La phase d’exploitation du projet a officiellement démarré en novembre 2025, marquant l’entrée du pays dans une nouvelle ère logistique et industrielle.
Un corridor à usages multiples
Si le fret minier constitue l’usage principal du TransGuinéen, l’infrastructure a également vocation à accueillir le transport de passagers et d’autres flux de marchandises. Cette diversification des usages s’inscrit dans une logique d’intégration logistique du territoire et de désenclavement des zones traversées par le corridor.
En octobre 2025, les exploitants du projet, en collaboration avec les autorités, ont présenté les premières locomotives du réseau. Ce parc roulant devrait être renforcé par l’acquisition de 7 000 wagons, d’une capacité unitaire de 81 tonnes, afin de soutenir les volumes attendus à pleine capacité.

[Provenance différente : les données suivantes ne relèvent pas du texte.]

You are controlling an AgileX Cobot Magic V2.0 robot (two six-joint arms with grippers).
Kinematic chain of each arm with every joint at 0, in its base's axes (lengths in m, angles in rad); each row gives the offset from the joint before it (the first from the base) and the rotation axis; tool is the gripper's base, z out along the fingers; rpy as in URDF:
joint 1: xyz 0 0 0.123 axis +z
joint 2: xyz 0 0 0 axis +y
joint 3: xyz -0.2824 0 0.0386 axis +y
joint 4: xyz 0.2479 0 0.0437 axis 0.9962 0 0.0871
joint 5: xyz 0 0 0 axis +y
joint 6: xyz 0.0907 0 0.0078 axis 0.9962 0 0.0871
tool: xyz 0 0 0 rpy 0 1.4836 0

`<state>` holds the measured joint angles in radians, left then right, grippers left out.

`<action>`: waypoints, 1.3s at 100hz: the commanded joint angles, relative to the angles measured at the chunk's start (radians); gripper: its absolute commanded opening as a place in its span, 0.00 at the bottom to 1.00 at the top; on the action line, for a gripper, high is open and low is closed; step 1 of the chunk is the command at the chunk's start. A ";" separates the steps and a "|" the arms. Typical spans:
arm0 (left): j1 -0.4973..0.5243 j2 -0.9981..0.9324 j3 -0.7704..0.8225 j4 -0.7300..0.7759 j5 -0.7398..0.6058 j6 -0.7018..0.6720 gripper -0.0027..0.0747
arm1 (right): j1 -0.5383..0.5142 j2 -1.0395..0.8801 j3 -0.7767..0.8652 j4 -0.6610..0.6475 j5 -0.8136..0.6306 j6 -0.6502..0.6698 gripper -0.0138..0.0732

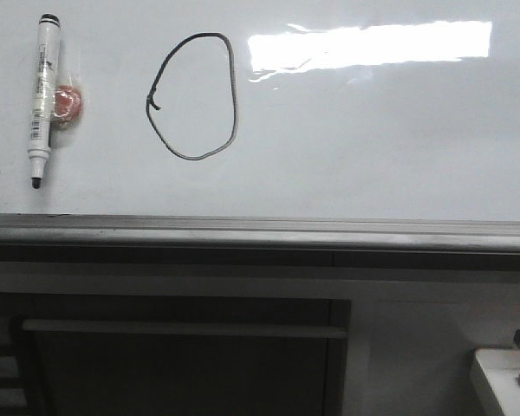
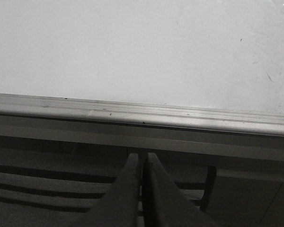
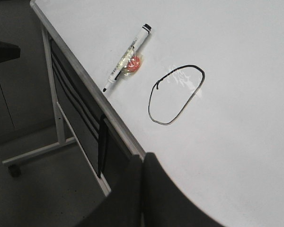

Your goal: Write number 0 on whiteboard

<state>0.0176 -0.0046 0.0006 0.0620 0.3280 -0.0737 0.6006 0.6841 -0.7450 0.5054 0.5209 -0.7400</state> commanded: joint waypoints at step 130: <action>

Un impact macroéconomique majeur attendu
Selon les projections du Fonds monétaire international (FMI), la mise en service complète du TransGuinéen pourrait entraîner une hausse de 26 % du PIB guinéen d’ici 2030 et permettre de doubler la valeur des exportations minières du pays.
Dans cette perspective, l’attribution du premier contrat de maintenance ferroviaire à FYIA-Scoop apparaît comme un signal fort en faveur de la durabilité du projet et de l’ancrage local de ses retombées économiques.